Paganini’s 24th Caprice was his way of thanking the audience for their immediate, standing ovation (unusual for the reticent Wellington audience), and its incendiary flamboyance and amazing technical embellishments were spell-binding (extraordinarily elaborate left-hand plus right hand pizzicato).

Brahms Second Symphony
Though the first half had created an experience that might have made another major work even after the interval, seem anti-climactic, Brahms second symphony, again in the key of D, survived extremely well. The orchestra expanded from its Beethovenian-numbers to full size, with 16, 14 violins, etc, five horns, but just double woodwinds. If the limelight had not shone much on De Waart in the concerto (and it truly deserved admiration), in the Brahms his unassuming, discreet yet strong and clear presence on the podium inspired the orchestra.

Brahms claimed somewhere that “I have never written anything so sad”; but elsewhere, Brahms is quoted saying it’s “light and carefree, as though written for a young married couple”. Take your pick; I don’t hear anything sad, and suspect that it was Brahmsian irony – opposite to what he felt about it; nor did De Waart seem to feel that way. And one would hardly choose D major to express grief or even melancholy (nor did Beethoven).

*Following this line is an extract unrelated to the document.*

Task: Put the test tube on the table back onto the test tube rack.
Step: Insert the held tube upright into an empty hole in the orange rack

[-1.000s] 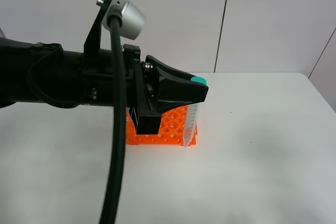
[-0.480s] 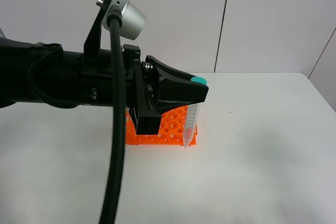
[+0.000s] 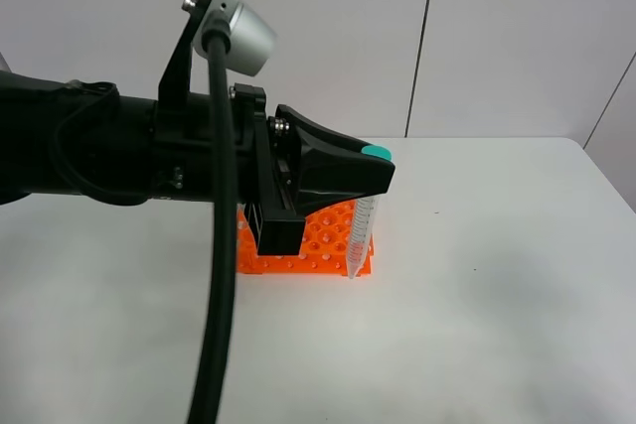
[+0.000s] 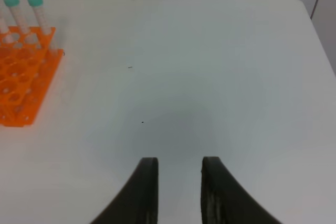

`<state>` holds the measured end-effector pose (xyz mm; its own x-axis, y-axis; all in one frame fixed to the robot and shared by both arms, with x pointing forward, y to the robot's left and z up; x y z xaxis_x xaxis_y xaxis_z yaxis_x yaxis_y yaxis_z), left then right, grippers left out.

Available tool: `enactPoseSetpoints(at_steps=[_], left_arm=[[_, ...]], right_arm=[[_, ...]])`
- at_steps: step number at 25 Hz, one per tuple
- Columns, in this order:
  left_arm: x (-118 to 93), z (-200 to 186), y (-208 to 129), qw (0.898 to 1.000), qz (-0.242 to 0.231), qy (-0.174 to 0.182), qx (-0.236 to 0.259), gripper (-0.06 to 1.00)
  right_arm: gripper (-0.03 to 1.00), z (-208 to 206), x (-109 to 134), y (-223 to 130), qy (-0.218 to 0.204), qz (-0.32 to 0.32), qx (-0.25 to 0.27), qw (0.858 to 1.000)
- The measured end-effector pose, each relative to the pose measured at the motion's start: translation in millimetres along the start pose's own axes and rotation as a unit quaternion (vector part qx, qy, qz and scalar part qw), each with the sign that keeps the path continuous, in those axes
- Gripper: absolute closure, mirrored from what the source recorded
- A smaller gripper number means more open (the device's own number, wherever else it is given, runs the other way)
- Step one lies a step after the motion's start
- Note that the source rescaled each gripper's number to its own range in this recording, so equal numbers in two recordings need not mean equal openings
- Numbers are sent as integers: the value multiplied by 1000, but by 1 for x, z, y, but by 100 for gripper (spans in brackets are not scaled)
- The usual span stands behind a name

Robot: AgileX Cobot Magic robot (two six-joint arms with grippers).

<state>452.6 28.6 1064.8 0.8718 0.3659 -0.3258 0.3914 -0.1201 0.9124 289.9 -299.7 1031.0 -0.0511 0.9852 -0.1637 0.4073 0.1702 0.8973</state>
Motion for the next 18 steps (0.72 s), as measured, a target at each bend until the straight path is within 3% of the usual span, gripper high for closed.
enactPoseSetpoints(at_steps=[13, 18], left_arm=[[0, 0, 0, 1000, 22, 1, 0, 94], [8, 4, -1, 998, 39, 52, 13, 94]], right_arm=[[67, 0, 0, 0, 0, 0, 0, 1000], [67, 0, 0, 0, 0, 0, 0, 1000]])
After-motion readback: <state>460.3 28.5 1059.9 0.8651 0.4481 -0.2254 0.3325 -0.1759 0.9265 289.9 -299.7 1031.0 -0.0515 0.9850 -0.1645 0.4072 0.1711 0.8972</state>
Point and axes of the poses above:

Brahms plunges us straight into the music, with no ritual introduction or conspicuous attention to classical forms, though his argument with the Liszts and Wagners was over his belief in the importance of the traditional structures. The performance seemed to draw attention to the endless compounding and modifying of themes, of scraps of themes, with every detail of Brahms’s rich orchestration resulting in a reading that was sympathetic and deeply satisfying.

Though the first movement is Allegro non troppo, there was hardly a strong feeling of speed or liveliness for quite a while. Some of the most beautiful episodes came from horns, sometimes just the principal, Samuel Jacobs; horns in particular seem to define Brahms’s orchestral palette. And there was lovely playing by other winds. The momentum evolved slowly, almost imperceptibly, as the varying facets of its themes and gestures developed organically and a strong feeling of integrity took hold.

The second movement Adagio non troppo (the ‘non troppo’ characterises Brahms’s devotion to the sanguine temperament, the happy medium, rather than emotional extremes) was pensive, expressive, is rarely jocular, and never suggestive of a suppressed Rossini or Offenbach. Yet it became the sort of spirited music that had emerged in the first movement. Both movements seem essential Brahms and one sensed in De Waart a deep sympathy with what Brahms was talking about and feeling.

The movement that might otherwise be the Scherzo, started in a gentle triple time, but very soon a lively 4/8 time, Presto non assai, took over for a short time before a triplet-quaver rhythm brought yet another change of tempo, though not really of mood and musical sense.  The movement’s variety that De Waart handled so deftly was a delight as were interludes by oboes and flutes.

The utter silence before the start of the last movement spoke volumes about the impact this wonderful performance was having on the audience. So as the Allegro con spirito gathered energy, high spirits, and joie de vivre, the full force of the big orchestra seemed to be employed in a spirit of an almost incandescent joy. Beethoven’s Freude in the Ninth Symphony might have found an even truer domicile here at the end of Brahms 2, than in its original incarnation.

This too got an enthusiastic reception from the very large audience.